Wednesday, June 01, 2016
It’s not just for the birds--GM mosquitoes could stave off Zika in Hawaii
GM mosquitoes could provide a powerful control tool which, if used in a properly funded program with support from the public and relevant agencies, could — in my view — greatly mitigate the problem and yes, in short, save these rare birds.--Luke Alphey, a co-founder of British company Oxitec, quoted in Huffington Post
by Larry Geller
Hawaii’s native birds have been and continue to be threatened to the point of extinction by mosquito-borne disease:
Since human contact, 71 of Hawaii’s 113 endemic bird species have gone extinct, according to the state Department of Land and Natural Resources. And of the 42 that remain, roughly 75 percent are listed as endangered species.
[Civil Beat, Can GMO Mosquitoes Save Kauai’s Endangered Birds?, 5/31/2016]
The article discusses using genetically modified mosquitoes to save the remaining species before it’s too late.
I suggested that we should get busy developing this technology locally in order to contain the Zika virus in BBC program suggests use of genetically modified mosquitoes could fend off a Zika outbreak on the Big Island (2/16/2016).
Zika will not just disappear in Hawaii, it will take constant vigilance, and lots of pesticide spray, to keep it in check. Releasing genetically modified males, which do not bite, into the environment can control those mosquitoes without harmful pesticides. The BBC article referred to in the link above explains how it works.
Mosquitoes are the most dangerous animals on the planet. They spread diseases - malaria, dengue and zika – that kill huge numbers of people and cause suffering to many more.
This should not turn into a “mongoose” situation; Hawaii foolishly introduced an alien species only to find that the scheme turned into a major plague of its own. This strategy leaves nothing behind.
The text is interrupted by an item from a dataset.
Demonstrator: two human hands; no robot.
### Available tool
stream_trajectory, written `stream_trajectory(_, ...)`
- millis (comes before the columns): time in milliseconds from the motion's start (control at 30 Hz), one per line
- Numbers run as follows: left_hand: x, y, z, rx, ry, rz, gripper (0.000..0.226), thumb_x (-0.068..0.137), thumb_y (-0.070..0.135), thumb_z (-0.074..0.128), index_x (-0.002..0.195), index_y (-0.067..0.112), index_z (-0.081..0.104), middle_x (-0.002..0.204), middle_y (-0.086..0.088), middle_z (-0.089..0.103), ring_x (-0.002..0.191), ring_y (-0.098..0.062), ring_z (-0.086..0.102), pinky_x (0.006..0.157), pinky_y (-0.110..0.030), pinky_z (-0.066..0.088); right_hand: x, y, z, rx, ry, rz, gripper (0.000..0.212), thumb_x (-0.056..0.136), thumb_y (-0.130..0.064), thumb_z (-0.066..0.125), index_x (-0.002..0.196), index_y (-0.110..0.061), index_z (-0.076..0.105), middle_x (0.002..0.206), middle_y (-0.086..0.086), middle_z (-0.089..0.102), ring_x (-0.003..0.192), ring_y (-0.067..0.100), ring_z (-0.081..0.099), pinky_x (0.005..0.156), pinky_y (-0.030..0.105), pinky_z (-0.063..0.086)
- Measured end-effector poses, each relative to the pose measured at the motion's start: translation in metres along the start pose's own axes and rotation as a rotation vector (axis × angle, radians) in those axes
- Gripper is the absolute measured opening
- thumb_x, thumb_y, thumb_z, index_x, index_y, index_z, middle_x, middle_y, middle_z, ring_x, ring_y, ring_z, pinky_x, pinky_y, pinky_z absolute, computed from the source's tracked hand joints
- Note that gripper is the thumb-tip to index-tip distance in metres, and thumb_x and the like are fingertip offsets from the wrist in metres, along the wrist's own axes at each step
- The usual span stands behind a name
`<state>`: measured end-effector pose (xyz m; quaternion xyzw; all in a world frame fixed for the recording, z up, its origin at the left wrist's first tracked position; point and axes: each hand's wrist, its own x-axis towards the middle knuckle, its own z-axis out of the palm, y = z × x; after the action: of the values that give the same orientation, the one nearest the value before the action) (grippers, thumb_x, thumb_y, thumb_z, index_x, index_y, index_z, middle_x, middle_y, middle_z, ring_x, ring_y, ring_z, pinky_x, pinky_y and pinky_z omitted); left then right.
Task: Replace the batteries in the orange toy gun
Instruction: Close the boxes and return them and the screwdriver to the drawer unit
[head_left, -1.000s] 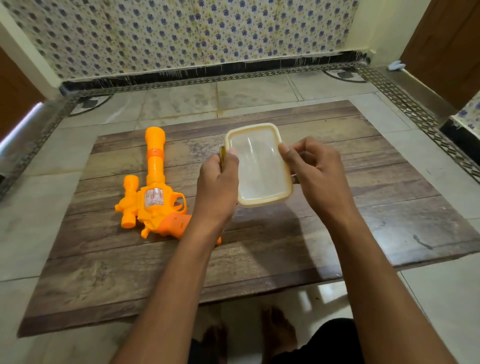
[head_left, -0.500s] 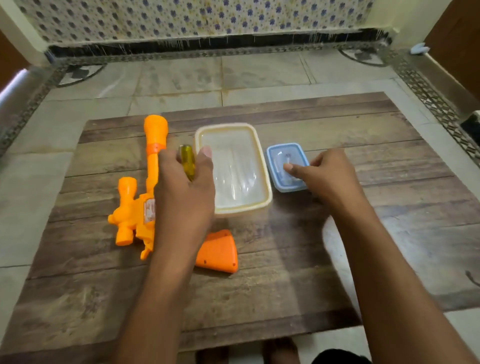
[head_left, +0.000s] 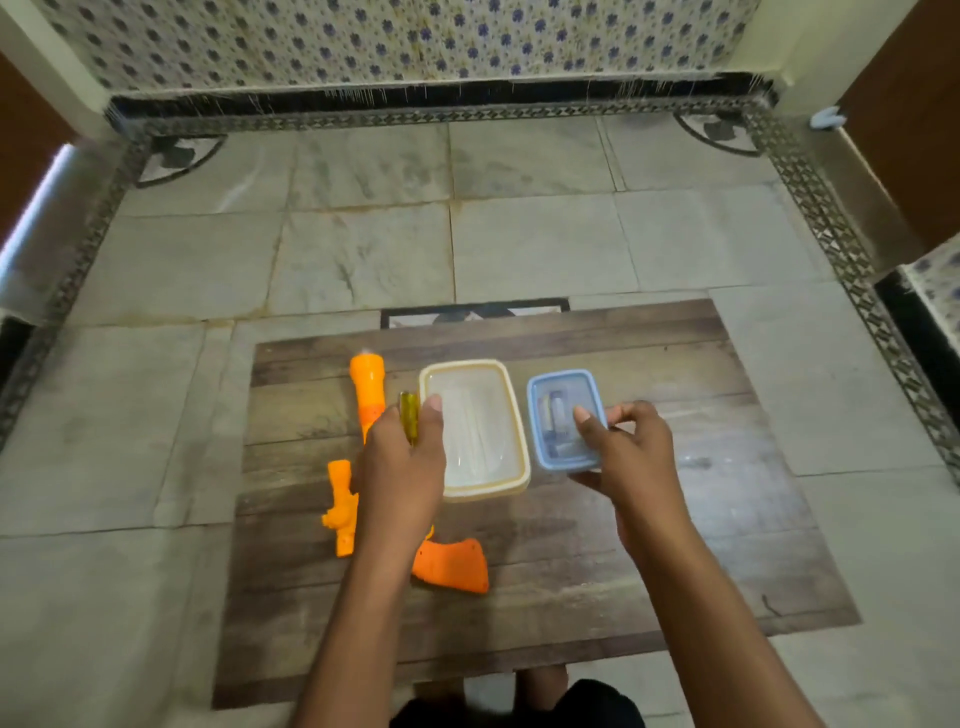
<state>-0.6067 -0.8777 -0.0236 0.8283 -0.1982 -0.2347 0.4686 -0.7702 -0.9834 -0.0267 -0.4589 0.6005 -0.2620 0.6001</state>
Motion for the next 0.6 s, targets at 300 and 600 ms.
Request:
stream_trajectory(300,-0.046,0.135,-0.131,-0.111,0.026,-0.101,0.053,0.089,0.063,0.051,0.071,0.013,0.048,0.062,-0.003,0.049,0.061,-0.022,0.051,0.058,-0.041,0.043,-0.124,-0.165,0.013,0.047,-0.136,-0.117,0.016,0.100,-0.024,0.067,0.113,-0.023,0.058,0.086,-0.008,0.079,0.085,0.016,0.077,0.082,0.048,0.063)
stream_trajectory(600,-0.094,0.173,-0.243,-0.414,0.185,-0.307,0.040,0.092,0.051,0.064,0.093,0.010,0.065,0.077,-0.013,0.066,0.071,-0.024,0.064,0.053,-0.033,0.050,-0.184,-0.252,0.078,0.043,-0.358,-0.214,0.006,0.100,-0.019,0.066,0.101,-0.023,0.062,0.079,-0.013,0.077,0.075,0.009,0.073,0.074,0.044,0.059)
Basically, the male mosquitoes mate and die. Their offspring do not live. Goodbye mosquitoes, or at least, vast numbers of them. No sprays needed. No mongooses left behind. Should it not work as expected, we simply stop doing it.
To save the birds we would need to get good at genetically engineering regular-type mosquitoes, not just the kind that carry Zika and dengue. All sorts of approvals would be needed. It would take some effort and time on our part.
But isn’t this a technology we should learn and deploy? So many birds have been lost already… and our tourist-based economy (tourists are kind of an invasive species in a sense) will keep re-introducing Zika to the islands until the rest of the world succeeds in eradicating it.
Zika is only temporarily in abeyance, and more endangered bird species will be lost—unless we get started with this technology that works on both problems.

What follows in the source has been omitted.